When the GPU suddenly pulls a lot of electricity, the system cares more about “keeping the voltage steady” than about raw calculation speed. This is what Power Integrity — power stability — is all about.
1. What matters is not average power, but how fast the power suddenly changes
In AI servers, the real problem is not “how much electricity is used on average.” It is how quickly and sharply the electricity demand changes.
When the GPU starts a big matrix calculation or accesses memory, it pulls a huge burst of current in a very short time. This sudden change causes the voltage to drop for a moment.
If the voltage drops too much, the GPU makes errors or slows down.That is why AI servers need more parts that keep the voltage steady around the GPU.
2. Decoupling capacitors are tiny “electricity reservoirs” right next to the GPU
The main power supply is far away and cannot react instantly when the GPU suddenly needs a lot of current. So engineers place small “electricity reservoirs” right next to the GPU. These are called decoupling capacitors.
When the GPU demands a sudden burst of power, the nearby capacitor quickly supplies electricity and prevents the voltage from dropping. The closer the capacitor is to the GPU, the more stable the voltage stays.
3. Why MLCC (multilayer ceramic capacitors) are so important
The most common capacitor used in AI servers is the MLCC.
It is important for three simple reasons:
It is very small → you can fit many of them on a crowded board
It reacts very fast → perfect for sudden power changes
You can place thousands of them around the GPU
Even though each MLCC is tiny, when you use many together they can quickly supply the electricity the GPU needs. Murata keeps making smaller and better MLCCs specifically for AI servers.
4. Capacitors are moving closer and closer to the GPU
In AI servers, the position of capacitors is changing.

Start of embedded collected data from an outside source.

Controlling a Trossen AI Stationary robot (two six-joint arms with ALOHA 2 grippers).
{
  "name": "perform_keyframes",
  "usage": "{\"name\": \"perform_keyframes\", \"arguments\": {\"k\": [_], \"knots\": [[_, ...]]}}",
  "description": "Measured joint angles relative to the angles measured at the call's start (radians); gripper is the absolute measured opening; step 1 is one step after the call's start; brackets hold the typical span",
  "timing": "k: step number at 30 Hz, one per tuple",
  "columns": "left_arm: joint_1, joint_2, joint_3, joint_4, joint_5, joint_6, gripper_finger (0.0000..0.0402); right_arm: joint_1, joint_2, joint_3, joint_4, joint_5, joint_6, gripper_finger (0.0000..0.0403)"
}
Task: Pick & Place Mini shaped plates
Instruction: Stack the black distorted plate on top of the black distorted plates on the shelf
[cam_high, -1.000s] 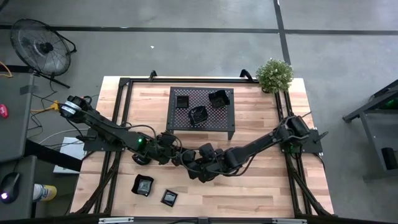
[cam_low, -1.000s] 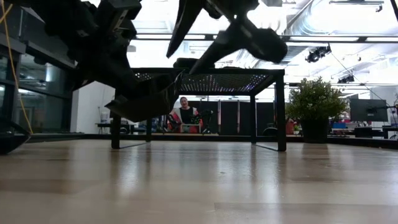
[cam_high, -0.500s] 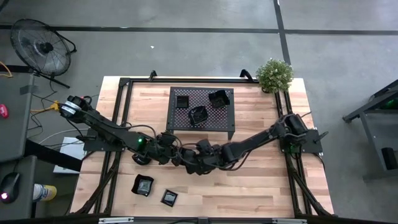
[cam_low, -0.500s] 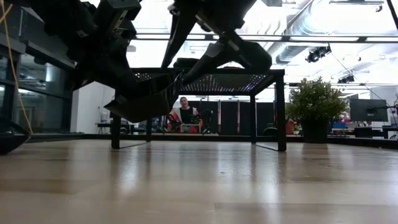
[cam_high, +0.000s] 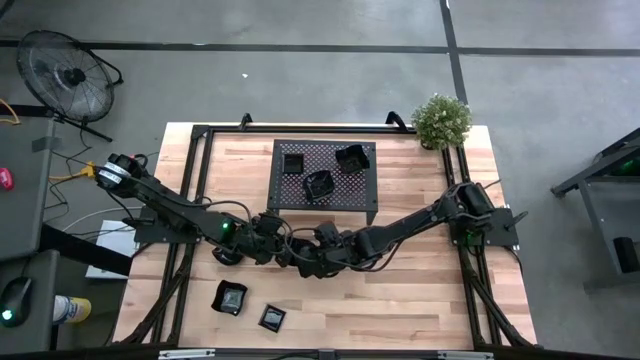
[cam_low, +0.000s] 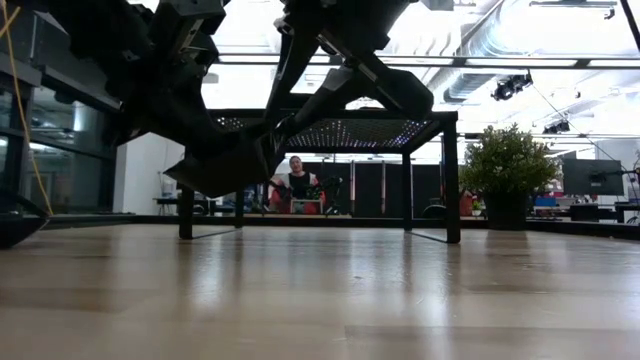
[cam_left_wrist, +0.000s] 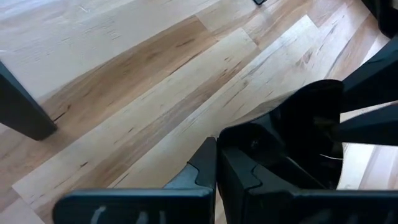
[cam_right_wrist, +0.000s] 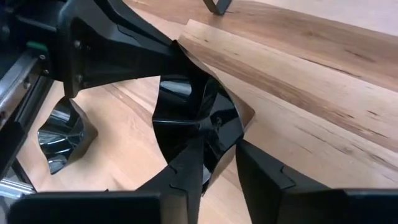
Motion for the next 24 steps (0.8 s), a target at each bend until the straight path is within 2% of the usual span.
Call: {"name": "perform_keyframes", "arguments": {"k": [13, 20, 24], "knots": [[0.000, 0.000, 0.000, 0.001, 0.007, 0.019, 0.0001, 0.000, 0.000, 0.000, -0.025, -0.003, -0.018, 0.0005], [0.000, 0.000, 0.000, 0.004, 0.011, 0.026, 0.0004, 0.000, 0.000, 0.000, -0.024, -0.014, -0.026, 0.0002], [0.000, 0.000, 0.000, 0.038, 0.028, 0.098, 0.0035, 0.000, 0.000, -0.001, -0.024, -0.028, -0.041, 0.0002]]}}
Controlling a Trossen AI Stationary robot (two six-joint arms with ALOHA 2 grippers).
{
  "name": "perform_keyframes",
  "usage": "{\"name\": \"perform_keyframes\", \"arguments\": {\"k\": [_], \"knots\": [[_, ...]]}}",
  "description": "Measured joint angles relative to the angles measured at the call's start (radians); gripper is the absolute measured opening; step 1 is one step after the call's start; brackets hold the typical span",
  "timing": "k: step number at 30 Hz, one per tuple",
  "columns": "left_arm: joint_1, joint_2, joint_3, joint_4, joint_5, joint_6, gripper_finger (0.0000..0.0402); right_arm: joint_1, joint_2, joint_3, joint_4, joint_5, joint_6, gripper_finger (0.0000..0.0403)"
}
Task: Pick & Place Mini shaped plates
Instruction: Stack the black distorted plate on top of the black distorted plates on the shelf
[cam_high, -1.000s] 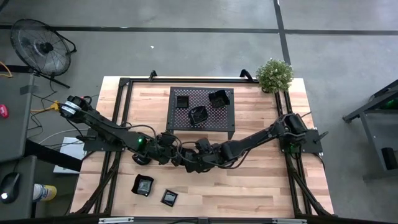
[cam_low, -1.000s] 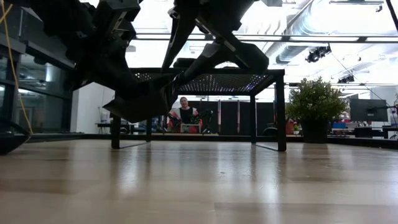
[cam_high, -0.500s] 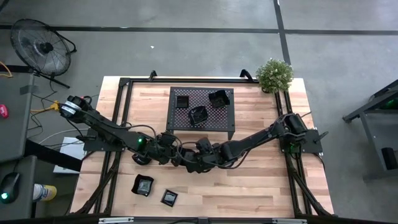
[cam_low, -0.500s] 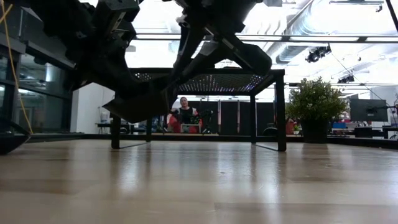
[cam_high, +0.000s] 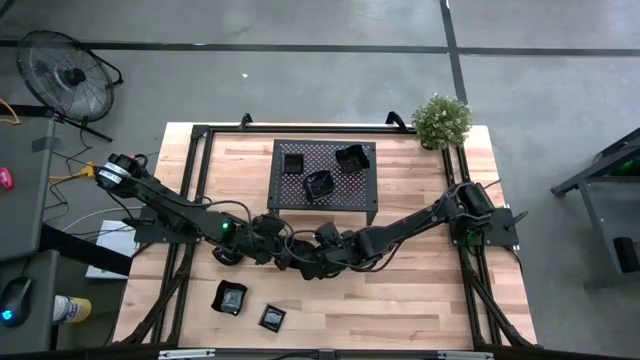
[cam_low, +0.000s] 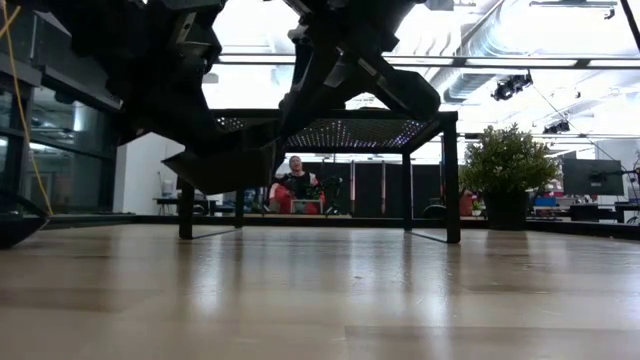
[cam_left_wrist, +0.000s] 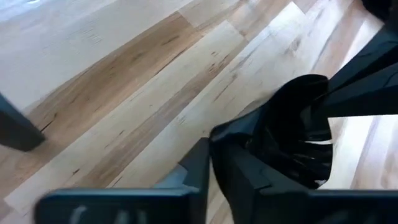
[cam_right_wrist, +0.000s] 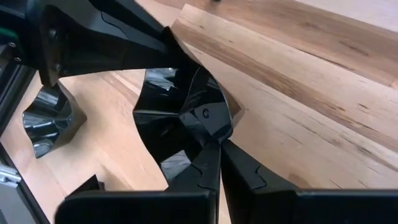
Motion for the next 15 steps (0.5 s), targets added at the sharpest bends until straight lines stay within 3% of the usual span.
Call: {"name": "perform_keyframes", "arguments": {"k": [9, 15], "knots": [[0.000, 0.000, 0.002, 0.040, 0.012, 0.088, 0.0165, -0.002, 0.000, 0.000, 0.030, -0.023, -0.033, 0.0001], [0.000, -0.019, 0.018, 0.019, 0.041, 0.214, 0.0209, -0.002, 0.000, 0.000, 0.023, -0.041, -0.036, 0.0000]]}}
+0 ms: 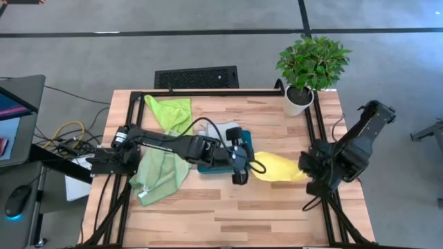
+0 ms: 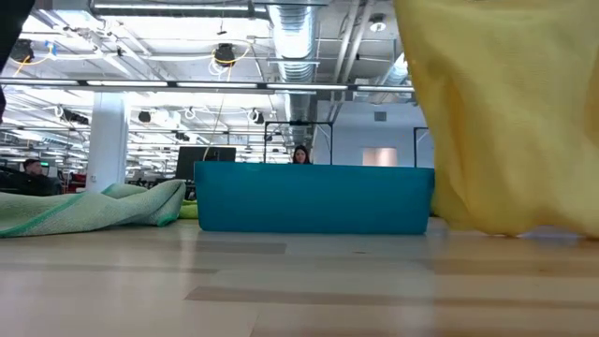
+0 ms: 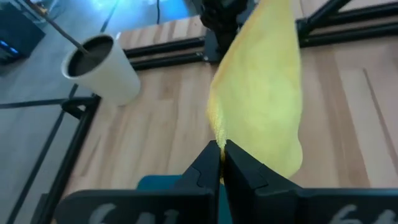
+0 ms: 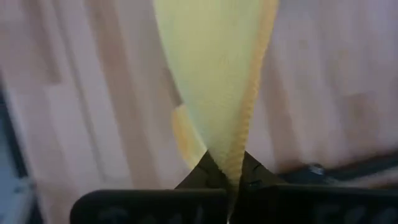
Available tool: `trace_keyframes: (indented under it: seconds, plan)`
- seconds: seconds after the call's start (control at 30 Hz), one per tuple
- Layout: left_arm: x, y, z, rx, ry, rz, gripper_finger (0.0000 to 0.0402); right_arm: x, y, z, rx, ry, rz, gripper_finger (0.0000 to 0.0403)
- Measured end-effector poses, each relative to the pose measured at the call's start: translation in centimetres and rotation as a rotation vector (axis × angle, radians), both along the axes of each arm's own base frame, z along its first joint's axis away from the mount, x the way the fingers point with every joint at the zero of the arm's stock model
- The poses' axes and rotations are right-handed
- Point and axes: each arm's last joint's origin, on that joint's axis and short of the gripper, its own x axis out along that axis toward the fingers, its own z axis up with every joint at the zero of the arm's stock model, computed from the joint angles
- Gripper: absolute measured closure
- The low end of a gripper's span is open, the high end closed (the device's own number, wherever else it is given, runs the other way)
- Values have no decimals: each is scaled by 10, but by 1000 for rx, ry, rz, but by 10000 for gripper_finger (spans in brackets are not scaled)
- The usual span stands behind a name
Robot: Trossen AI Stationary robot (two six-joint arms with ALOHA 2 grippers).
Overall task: Fold microfiber towels
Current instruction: Fold the yellow microfiber towel
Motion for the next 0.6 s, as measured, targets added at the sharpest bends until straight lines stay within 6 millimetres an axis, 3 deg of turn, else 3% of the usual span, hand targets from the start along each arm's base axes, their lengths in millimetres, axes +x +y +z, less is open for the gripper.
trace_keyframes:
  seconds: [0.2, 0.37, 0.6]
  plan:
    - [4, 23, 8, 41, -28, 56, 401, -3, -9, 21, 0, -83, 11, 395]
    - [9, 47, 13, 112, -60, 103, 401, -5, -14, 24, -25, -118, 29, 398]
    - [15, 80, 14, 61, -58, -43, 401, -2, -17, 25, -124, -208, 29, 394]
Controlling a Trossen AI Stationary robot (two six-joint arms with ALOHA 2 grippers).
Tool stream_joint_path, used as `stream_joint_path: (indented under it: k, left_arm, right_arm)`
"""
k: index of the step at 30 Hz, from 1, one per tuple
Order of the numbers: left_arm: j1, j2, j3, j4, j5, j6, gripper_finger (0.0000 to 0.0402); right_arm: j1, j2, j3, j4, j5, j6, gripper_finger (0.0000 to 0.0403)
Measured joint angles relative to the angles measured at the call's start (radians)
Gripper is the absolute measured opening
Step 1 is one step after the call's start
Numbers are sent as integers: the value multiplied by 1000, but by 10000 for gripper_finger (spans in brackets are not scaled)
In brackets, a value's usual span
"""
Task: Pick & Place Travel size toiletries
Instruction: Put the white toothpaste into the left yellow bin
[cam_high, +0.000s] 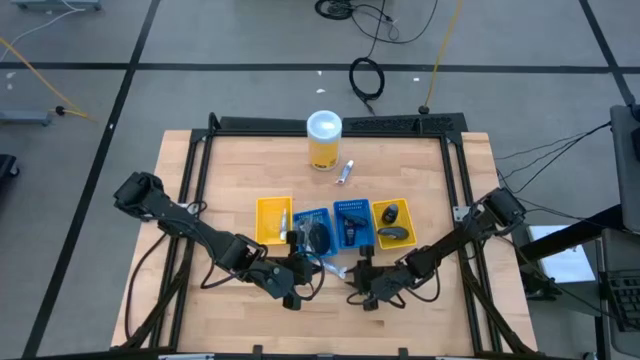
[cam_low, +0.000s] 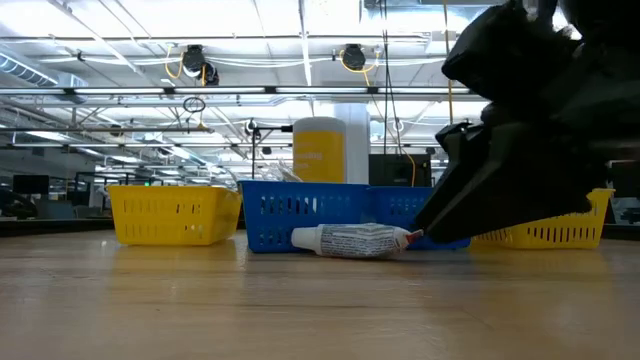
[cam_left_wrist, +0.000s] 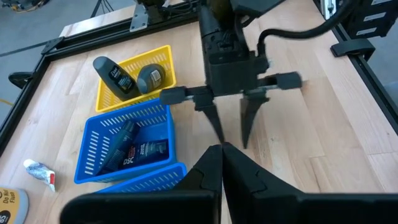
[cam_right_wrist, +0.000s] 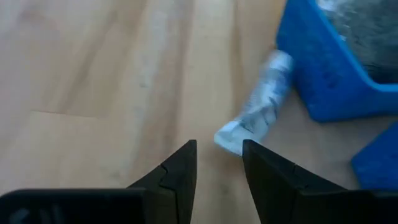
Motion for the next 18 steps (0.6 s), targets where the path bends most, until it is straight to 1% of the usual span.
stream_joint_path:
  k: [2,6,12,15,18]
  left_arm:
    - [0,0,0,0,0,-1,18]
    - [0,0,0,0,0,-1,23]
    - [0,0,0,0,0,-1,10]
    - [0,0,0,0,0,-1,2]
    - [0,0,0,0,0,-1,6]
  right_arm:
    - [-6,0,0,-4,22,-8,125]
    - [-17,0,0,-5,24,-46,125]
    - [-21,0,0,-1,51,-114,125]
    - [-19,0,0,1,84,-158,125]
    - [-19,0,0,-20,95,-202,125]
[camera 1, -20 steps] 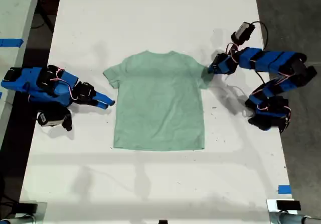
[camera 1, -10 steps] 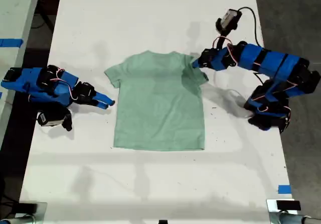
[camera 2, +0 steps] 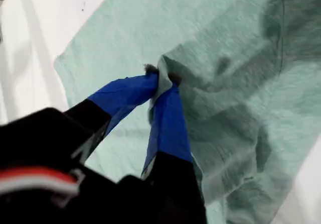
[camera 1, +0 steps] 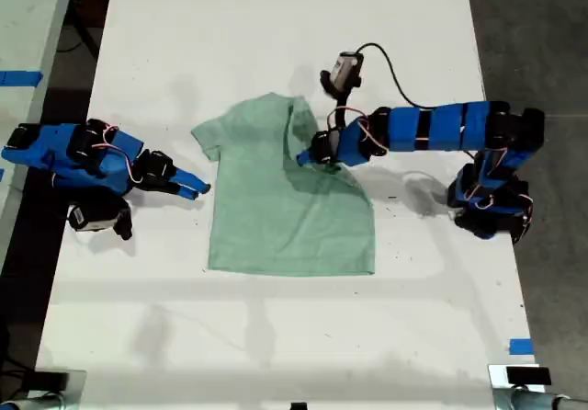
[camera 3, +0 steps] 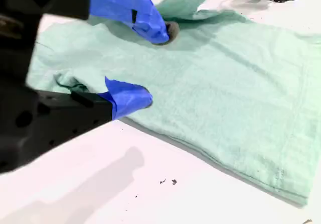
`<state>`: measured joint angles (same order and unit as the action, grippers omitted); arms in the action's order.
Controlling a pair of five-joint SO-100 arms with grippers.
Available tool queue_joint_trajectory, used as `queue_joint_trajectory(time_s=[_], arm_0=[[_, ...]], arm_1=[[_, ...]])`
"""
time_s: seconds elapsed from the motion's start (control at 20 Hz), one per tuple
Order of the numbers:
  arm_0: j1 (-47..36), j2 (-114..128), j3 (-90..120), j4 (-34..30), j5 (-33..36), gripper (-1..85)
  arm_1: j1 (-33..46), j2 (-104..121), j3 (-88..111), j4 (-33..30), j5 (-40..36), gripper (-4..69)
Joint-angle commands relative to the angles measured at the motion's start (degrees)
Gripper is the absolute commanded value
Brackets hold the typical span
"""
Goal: Fold t shirt
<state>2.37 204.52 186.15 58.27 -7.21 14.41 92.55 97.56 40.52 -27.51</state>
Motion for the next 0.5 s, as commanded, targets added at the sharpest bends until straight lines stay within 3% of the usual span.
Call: queue_joint_trajectory(time_s=[0.0, 0.15, 0.45], arm_0=[[0.26, 0.35, 2.46, 0.18, 0.26, 16.7], [0.26, 0.35, 2.46, 0.18, 0.26, 16.7], [0.26, 0.35, 2.46, 0.18, 0.26, 16.7]], arm_1=[[-2.46, -5.71, -8.96, -1.23, 1.14, 1.8], [-1.85, -7.03, -12.13, 2.81, 0.79, 19.8], [2.37, 9.05, -12.39, 16.79, 0.0, 22.3]])
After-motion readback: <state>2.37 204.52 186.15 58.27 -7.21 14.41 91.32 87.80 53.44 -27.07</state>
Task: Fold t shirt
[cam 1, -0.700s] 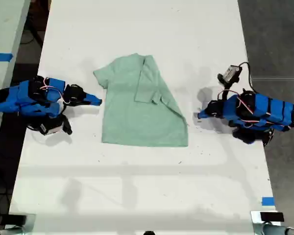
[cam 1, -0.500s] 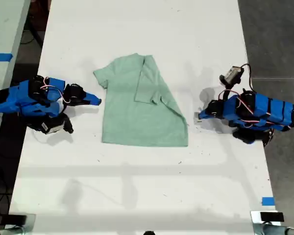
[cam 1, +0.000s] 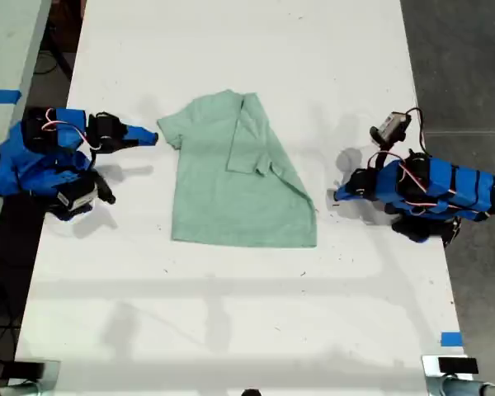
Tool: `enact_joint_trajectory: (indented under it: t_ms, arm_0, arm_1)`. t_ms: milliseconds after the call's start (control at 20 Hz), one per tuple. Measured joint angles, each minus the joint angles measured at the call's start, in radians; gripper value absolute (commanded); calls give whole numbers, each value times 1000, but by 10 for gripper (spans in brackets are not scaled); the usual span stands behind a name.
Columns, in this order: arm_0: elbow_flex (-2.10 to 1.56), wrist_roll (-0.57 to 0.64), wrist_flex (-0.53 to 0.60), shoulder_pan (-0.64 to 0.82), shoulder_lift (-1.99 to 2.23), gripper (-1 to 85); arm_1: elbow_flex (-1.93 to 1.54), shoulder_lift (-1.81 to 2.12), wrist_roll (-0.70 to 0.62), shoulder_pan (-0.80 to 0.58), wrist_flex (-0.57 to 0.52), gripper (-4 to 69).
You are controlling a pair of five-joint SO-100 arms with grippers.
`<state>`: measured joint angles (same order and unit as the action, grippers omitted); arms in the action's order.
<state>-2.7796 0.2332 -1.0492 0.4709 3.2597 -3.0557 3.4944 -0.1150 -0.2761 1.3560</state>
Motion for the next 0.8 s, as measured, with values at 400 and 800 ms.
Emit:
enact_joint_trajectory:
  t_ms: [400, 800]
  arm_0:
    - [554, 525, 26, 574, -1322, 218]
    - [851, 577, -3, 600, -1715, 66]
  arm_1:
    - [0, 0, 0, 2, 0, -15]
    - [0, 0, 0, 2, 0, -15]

They used to sit far away on the board → then closer to the GPU package → now even inside the package or embedded in the chip.
Why? Because power changes are happening faster and faster. If a capacitor is too far away, electricity takes time to travel and the voltage drops more. So engineers are moving capacitors as close as possible to the GPU.
Murata is also developing silicon capacitors for this exact purpose.
5. Power shocks are solved differently at different layers
Power problems in AI servers do not happen in only one place.
At the whole rack level → big energy storage devices are needed
Right next to the GPU chip → tiny MLCCs and other small capacitors do the job
For example, NVIDIA’s latest AI servers use large storage at the rack level, but still rely heavily on MLCCs right beside each GPU.
The upper layers use higher voltage to send power farther, while the lower layers (near the chip) focus on very low voltage, high current, and ultra-fast changes.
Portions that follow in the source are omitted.